WHAT YOU SHOULD DO :: Please filter the entries for the word "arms" and copy every line that has it.

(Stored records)

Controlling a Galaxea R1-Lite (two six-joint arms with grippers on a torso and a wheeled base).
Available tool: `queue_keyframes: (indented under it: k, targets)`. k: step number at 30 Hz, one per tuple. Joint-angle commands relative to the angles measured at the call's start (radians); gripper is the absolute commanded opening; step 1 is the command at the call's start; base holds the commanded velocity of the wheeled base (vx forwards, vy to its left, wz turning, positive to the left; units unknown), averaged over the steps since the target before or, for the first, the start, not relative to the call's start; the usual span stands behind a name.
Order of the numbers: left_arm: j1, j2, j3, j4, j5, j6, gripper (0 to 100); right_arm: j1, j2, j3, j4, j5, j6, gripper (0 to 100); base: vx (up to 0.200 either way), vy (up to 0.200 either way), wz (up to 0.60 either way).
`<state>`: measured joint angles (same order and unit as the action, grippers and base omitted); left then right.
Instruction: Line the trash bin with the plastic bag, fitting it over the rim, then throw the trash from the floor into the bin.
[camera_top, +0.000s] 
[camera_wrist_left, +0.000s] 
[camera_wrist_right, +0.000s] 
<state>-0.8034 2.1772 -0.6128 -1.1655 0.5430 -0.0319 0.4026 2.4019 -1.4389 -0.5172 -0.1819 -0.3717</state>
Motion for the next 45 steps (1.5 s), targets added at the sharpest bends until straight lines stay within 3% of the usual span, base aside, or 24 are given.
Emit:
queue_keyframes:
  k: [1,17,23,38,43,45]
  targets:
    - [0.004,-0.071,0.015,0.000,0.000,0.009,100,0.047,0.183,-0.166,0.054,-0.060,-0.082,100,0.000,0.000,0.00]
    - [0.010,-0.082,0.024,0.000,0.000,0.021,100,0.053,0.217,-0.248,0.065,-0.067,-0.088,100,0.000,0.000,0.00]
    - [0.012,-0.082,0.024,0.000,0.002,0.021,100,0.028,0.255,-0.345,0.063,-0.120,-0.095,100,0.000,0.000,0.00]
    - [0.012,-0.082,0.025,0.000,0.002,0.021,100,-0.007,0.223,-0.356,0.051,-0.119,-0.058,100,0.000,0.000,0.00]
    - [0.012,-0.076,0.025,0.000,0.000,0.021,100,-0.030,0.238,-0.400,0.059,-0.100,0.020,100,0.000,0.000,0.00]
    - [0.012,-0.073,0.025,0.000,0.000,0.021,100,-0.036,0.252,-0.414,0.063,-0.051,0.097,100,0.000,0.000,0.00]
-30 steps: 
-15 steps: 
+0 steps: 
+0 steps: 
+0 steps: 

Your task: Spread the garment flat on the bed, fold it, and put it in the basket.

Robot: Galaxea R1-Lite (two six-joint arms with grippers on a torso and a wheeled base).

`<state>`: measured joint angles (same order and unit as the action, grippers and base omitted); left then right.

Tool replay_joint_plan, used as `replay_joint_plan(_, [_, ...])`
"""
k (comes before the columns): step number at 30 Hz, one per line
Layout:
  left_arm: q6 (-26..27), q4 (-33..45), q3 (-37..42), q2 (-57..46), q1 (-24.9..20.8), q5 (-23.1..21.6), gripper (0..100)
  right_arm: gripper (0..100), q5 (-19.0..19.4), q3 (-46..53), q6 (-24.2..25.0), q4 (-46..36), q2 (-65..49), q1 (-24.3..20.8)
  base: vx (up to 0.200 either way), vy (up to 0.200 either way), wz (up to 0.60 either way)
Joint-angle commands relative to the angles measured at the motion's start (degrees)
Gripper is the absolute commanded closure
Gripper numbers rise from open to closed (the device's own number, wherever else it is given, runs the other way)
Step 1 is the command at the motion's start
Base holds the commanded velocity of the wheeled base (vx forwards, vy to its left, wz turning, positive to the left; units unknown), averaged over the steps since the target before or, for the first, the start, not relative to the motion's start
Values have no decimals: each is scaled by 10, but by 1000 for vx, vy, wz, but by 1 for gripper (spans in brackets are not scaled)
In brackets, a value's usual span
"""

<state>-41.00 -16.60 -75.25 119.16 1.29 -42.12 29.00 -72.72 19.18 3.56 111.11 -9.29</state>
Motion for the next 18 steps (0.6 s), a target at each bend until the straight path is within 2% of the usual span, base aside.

EXERCISE RESPONSE ::
Controlling a Galaxea R1-Lite (two six-joint arms with grippers on a torso and a wheeled base).
Robot: Galaxea R1-Lite (two six-joint arms with grippers on a torso and a wheeled base).

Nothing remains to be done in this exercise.